**Work to complete**
Go through the data and copy each line where the string "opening" appears.

Segment Start: Extracted records

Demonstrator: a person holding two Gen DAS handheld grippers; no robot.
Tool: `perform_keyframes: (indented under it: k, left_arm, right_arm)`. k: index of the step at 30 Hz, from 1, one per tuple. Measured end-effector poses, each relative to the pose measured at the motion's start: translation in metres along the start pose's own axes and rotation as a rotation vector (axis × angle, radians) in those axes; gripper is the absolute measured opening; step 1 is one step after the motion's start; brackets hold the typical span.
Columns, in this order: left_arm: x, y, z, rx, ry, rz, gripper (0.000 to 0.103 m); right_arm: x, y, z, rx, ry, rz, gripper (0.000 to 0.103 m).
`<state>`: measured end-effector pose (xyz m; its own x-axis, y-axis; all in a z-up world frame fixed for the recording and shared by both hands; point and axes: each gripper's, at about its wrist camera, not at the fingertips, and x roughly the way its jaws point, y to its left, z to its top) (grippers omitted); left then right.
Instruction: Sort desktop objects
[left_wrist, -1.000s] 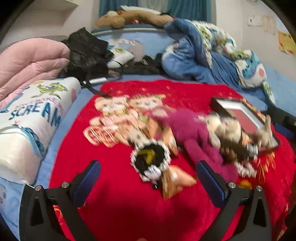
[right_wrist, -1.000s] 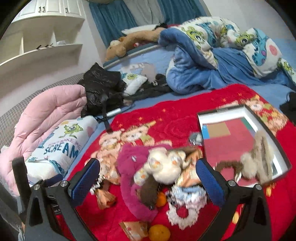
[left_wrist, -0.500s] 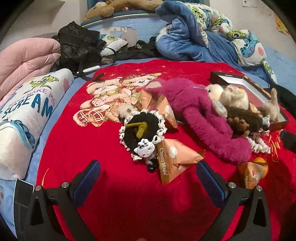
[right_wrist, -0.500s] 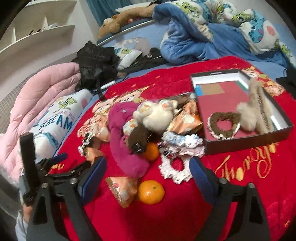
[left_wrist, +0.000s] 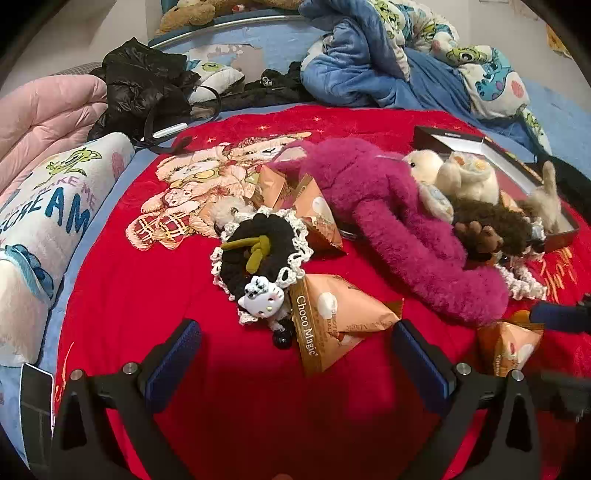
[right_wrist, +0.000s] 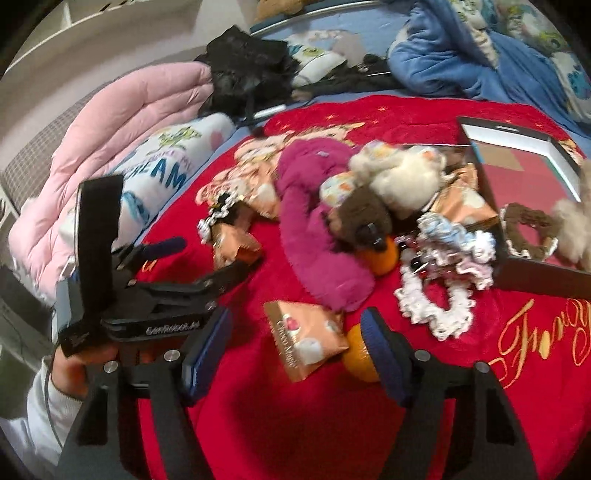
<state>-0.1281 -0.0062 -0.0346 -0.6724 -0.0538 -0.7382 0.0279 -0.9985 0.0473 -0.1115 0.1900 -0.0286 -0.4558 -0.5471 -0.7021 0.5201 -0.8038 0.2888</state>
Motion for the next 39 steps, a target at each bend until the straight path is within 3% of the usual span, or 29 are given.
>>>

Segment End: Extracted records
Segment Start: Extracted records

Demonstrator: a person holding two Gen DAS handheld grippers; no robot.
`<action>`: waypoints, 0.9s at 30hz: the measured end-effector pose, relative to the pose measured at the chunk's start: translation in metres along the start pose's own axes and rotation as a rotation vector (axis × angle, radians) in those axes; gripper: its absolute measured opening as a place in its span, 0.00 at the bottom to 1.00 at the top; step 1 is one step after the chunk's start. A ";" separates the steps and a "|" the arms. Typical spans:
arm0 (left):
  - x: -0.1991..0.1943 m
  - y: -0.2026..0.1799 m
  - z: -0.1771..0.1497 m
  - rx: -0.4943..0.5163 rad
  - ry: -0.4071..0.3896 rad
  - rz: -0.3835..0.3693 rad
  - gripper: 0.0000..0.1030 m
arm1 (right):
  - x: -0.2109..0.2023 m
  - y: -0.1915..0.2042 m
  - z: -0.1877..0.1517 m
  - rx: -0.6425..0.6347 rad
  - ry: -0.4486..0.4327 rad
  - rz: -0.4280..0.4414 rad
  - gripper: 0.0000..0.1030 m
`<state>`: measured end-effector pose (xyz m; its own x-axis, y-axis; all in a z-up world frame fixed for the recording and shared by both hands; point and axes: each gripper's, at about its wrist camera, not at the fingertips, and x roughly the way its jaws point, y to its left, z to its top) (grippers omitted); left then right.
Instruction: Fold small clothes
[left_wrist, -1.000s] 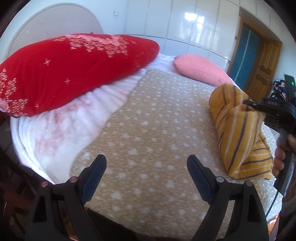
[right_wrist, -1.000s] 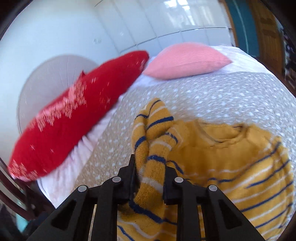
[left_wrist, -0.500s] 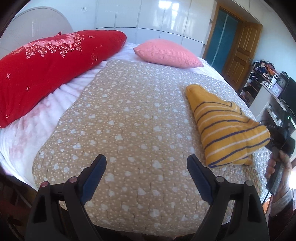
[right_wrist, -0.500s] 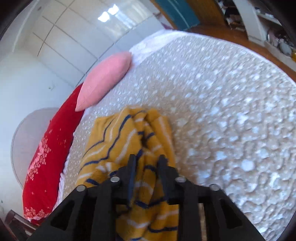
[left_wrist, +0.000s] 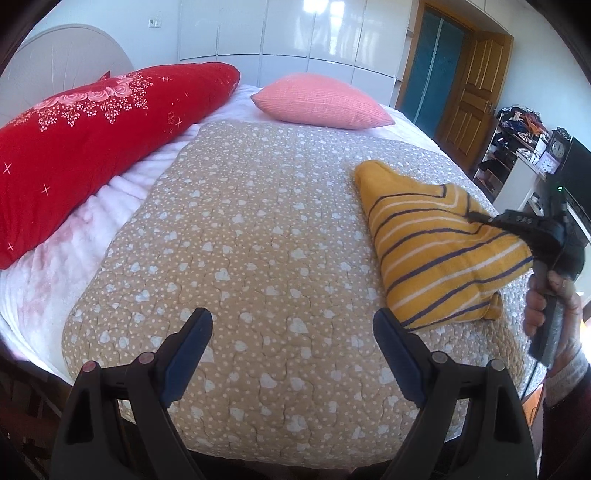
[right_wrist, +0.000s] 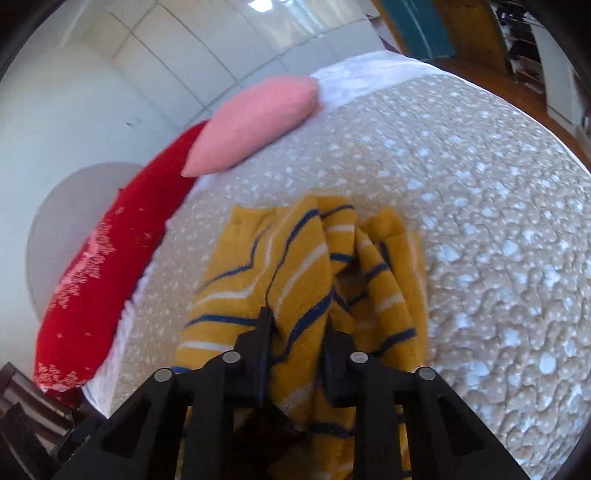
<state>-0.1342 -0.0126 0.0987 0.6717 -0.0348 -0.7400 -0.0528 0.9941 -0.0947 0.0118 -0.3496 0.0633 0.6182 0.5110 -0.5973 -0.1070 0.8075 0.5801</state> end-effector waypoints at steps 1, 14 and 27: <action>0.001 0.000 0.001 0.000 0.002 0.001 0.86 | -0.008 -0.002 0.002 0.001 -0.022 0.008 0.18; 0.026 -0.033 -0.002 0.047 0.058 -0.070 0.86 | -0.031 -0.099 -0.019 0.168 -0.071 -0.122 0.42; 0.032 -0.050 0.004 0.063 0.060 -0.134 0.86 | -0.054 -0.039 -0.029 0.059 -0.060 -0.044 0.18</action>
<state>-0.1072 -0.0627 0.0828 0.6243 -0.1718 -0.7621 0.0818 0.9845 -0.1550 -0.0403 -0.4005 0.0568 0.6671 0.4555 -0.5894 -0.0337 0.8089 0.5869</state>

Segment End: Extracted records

**Your solution**
Tool: `perform_keyframes: (indented under it: k, left_arm, right_arm)`. k: index of the step at 30 Hz, from 1, one per tuple. Measured end-effector poses, each relative to the pose measured at the motion's start: translation in metres along the start pose's own axes and rotation as a rotation vector (axis × angle, radians) in those axes; gripper is the absolute measured opening; step 1 is one step after the motion's start; brackets hold the typical span.
`<action>`: waypoints, 0.9s at 30hz: the measured end-effector pose, relative to the pose measured at the chunk's start: translation in metres along the start pose's own axes and rotation as a rotation vector (axis × angle, radians) in those axes; gripper: its absolute measured opening as a place in its span, 0.00 at the bottom to 1.00 at the top; step 1 is one step after the chunk's start. A ";" separates the steps and a "|" the arms. Typical spans:

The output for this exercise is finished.